Case in point, is a Blog Alert I received about half an hour ago. The title was "Migraine headache treatment," and it led to a blog titled "The Gentle Dentist." The description on the blog reads, "Press Releases and Ask The Dentist Q and A. This particular blog entry is of the Q & A variety, and the question was about Imitrex and the person asking the question having read that "there may be something I can do about it that doesn't involve drugs."
In his response, "The Gentle Dentist" states that, "Medications such as Imitrex have been used to help, but only in about 50% of the cases is there a resolution from the pain." Hmmmmmmm. That figure seemed low to me, so I did a bit of research. According the the University of Maryland, "Unfortunately, recurring headaches with sumatriptan develop within the first 24 hours in 20% to 40% of people who have taken the drug... Studies on the newer agents (triptans) have reported pain relief within two hours in between 60% and 91% of patients." That would seem to contradict the dentist blocker, but let's not go on just one source.
On the American Council for Headache Education site, I found this, "About three-quarters of migraine sufferers will report significant improvement within an hour after taking sumatriptan by injection. One-half to two-thirds will have a good response 2-4 hours after taking the oral form of sumatriptan.

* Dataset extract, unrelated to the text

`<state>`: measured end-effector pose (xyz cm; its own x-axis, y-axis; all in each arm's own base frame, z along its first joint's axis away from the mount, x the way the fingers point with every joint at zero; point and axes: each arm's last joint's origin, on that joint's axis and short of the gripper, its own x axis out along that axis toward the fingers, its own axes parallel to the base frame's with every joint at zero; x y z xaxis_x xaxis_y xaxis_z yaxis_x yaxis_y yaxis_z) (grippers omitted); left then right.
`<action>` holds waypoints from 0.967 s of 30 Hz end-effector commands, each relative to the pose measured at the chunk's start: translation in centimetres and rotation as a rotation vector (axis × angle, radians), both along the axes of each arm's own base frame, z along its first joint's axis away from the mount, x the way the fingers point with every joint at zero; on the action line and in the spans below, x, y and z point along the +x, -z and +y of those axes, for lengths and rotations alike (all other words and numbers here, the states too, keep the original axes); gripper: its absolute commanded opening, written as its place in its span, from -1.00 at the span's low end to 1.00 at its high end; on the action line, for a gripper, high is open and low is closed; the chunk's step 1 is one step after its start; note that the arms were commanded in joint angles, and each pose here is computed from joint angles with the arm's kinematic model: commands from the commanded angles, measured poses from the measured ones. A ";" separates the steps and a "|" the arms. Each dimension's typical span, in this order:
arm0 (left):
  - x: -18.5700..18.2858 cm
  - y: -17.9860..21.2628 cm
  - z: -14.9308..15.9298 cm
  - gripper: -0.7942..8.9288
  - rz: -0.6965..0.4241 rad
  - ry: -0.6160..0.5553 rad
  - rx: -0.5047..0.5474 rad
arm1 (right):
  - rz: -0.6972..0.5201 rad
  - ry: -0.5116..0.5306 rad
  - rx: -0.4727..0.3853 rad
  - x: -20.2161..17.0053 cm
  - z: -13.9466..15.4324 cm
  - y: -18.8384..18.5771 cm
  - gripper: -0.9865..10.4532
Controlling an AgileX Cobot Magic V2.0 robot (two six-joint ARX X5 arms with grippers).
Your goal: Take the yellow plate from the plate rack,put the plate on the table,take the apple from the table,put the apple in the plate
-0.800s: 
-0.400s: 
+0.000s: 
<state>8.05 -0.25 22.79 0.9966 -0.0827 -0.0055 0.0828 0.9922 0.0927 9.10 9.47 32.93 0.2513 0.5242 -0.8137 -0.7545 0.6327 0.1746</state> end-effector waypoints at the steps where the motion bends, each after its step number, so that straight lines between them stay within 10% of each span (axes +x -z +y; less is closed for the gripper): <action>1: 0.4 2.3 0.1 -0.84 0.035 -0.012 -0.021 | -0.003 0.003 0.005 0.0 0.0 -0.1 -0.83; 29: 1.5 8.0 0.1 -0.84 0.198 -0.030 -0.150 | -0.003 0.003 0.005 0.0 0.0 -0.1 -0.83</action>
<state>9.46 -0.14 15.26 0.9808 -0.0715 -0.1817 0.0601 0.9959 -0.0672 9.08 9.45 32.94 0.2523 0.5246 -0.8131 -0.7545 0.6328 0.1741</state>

The Gentle Dentist goes on to say, "There is a new dental device that has been approved by the FDA to treat migraine headaches and has been actually shown to be more effective than the medications." He's referring to the NTI-TSS, developed by Dr. Jim Boyd. The NTI device is excellent. However, what the blogger dentist doesn't mention is that it's not for acute treatment, bur for prevention, and is effective for a subset of Migraineurs, those with triggers related to the temperomandibular joint and the effect it can sometimes have on the trigeminal nerve. The main web site for the NTI-TSS device, www.nti-tss.com, states, "In a large percentage of migraine sufferers, the motor root which travels within the conduit of the (sensory) third division is hyperactive, commanding tremendous amounts of potentially damaging activity from the jaw muscles during sleep. This results in a bombardment of noxious (negative) information going back to the sensory nucleus, thereby sensitizing it, making the patient far more susceptible to migraine attacks."
Comments were closed on the Gentle Dentist's blog, so I couldn't leave him a comment there. If I could have, I'd have
- asked him to check his statistics on the success rate of Imitrex
- suggested that it was a bit narrow of him to only mention one of many Migraine treatments
- pointed out that it would be helpful to say that the device is appropriate for a subset of Migraineurs, not all.
The Gentle Dentist can be found on his own blog.